BWIHK-Präsident Wolfgang Grenke warf den Entscheidungsträgern vor,
die Zeit der Ungewissheit für viele Branchen nochmals verlängert zu
haben. «Tausende Soloselbständige, Unternehmerinnen und Unternehmer
aller Betriebsgröße kämpfen ums Überleben. Geschäftsaufgaben sind

traurige Realität geworden. Doch anstatt eines differenzierten
Öffnungskonzeptes als Perspektive für harte Wochen von Entbehrungen
und Substanzverlust steht einmal mehr viel Ungewissheit.»

Bund und Länder hatten sich am Mittwochabend trotz sinkender
Infektionszahlen darauf geeinigt, die geltenden Maßnahmen wie
Kontaktbeschränkungen sowie die Schließung von Gastronomiebetrieben
und Hotels grundsätzlich bis zum 7. März zu verlängern. Eine Ausnahme

soll es für Friseure geben, die bereits ab Anfang März wieder öffnen

dürfen. Erst wenn die sogenannte Sieben-Tage-Inzidenz der
Neuinfektionen bis zum 7. März landesweit stabil unter 35 sinkt,
könnte nach bisherigen Planungen unter anderem der Einzelhandel unter
Auflagen wieder aufmachen. Ganz offen bleibt aber, wann es für
Restaurants, Hotels, Discos und Bars wieder losgehen könnte.

Die Hauptgeschäftsführerin des Handelsverbands, Sabine Hagmann,
bezeichnete die erzwungene Fortsetzung der Schließung der meisten
Einzelhandelsgeschäfte als nicht nachvollziehbar.
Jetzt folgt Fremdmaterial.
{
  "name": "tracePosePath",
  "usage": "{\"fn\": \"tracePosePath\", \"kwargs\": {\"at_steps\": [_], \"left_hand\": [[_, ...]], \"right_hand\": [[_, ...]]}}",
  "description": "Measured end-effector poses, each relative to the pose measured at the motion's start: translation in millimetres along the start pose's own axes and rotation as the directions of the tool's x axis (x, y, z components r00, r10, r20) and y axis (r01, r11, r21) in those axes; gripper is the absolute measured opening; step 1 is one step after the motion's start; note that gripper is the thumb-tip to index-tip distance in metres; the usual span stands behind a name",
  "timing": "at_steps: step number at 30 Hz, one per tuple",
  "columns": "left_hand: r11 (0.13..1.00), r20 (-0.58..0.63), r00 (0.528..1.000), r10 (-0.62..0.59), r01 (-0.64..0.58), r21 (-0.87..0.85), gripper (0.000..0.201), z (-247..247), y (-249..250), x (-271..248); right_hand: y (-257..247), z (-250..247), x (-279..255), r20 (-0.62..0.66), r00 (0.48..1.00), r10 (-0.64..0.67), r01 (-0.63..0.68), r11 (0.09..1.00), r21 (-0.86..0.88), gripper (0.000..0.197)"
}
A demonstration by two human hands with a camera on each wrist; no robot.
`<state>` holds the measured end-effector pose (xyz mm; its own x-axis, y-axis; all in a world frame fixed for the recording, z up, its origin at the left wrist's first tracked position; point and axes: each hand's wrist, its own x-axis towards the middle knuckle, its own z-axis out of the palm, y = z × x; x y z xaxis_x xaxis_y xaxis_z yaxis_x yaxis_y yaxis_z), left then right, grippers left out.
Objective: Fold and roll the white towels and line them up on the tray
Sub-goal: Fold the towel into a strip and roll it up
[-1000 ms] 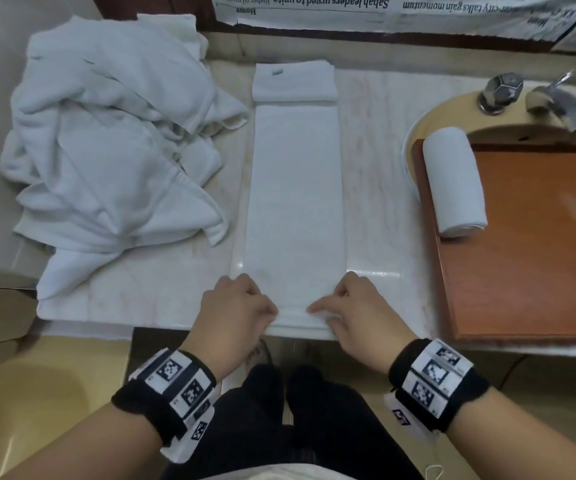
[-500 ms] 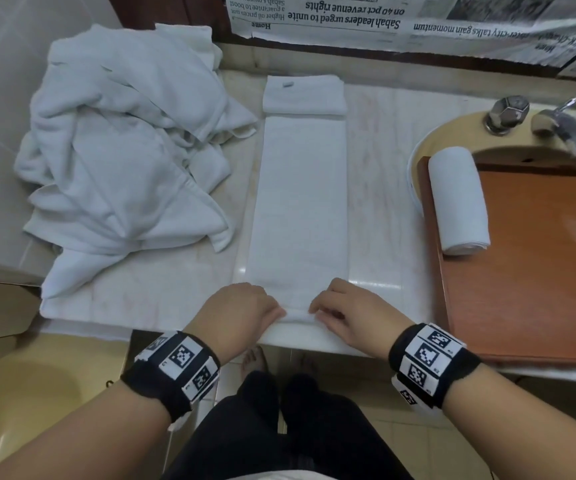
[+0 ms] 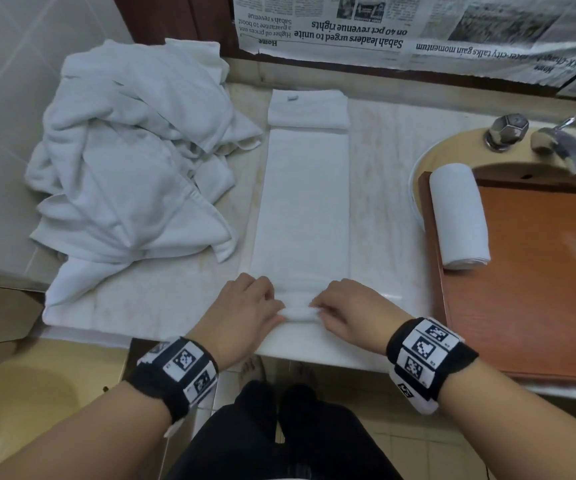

Sie verwies auf
Untersuchungen, wonach das Infektionsgeschehen im Handel «deutlich
unter dem Durchschnitt anderer Branchen» liege.

Hagmann warb um umfangreichere staatliche Hilfen als vorgesehen:
«Wenn der Handel schließen muss, obwohl er zum Infektionsgeschehen
nicht beiträgt, sondern nur, um anderen Wirtschaftsbranchen eine
Weiterarbeit zu ermöglichen, dann muss er für den dadurch
entstehenden Schaden umfassend entschädigt werden und das schnell.
Einzig der teilweise Ersatz von Betriebskosten, wo man um jeden Cent
ringen muss sowie Kredite, ist keine adäquater Entschädigung.»

Der Handelsverband rechnet bereits seit längerem im schlimmsten Fall
mit coronabedingt bis zu 12 000 Geschäftsschließungen und Insolvenzen

in der Branche in den kommenden zwei Jahren. Hagmann warnte vor einer
«Entlassungswelle im Handel und am Ende auch katastrophalen
Auswirkungen auf die Innenstädte».

Der Baden-Württembergische Handwerkstag zeigte sich zwar erfreut über
die Öffnungsperspektive für die Friseure, ließ aber zugleich
Unverständnis erkennen: «Insgesamt sind wir enttäuscht, dass Bund und

Land trotz mehrerer Vorschläge für Öffnungsstrategien von
verschiedenen Bundesländern, aber auch Branchenverbänden nicht
mutiger und klarer vorangeschritten sind.» Die Ausrufung des eines
neuen maßgeblichen Inzidenzwerts von 35 statt wie bisher 50 sei
«nicht verlässlich, um nicht zu sagen: beliebig». So werde bei
Betrieben und der Bevölkerung erneut Unsicherheit darüber erzeugt,
«wie lange die aktuellen Grenzwerte überhaupt Bestand haben».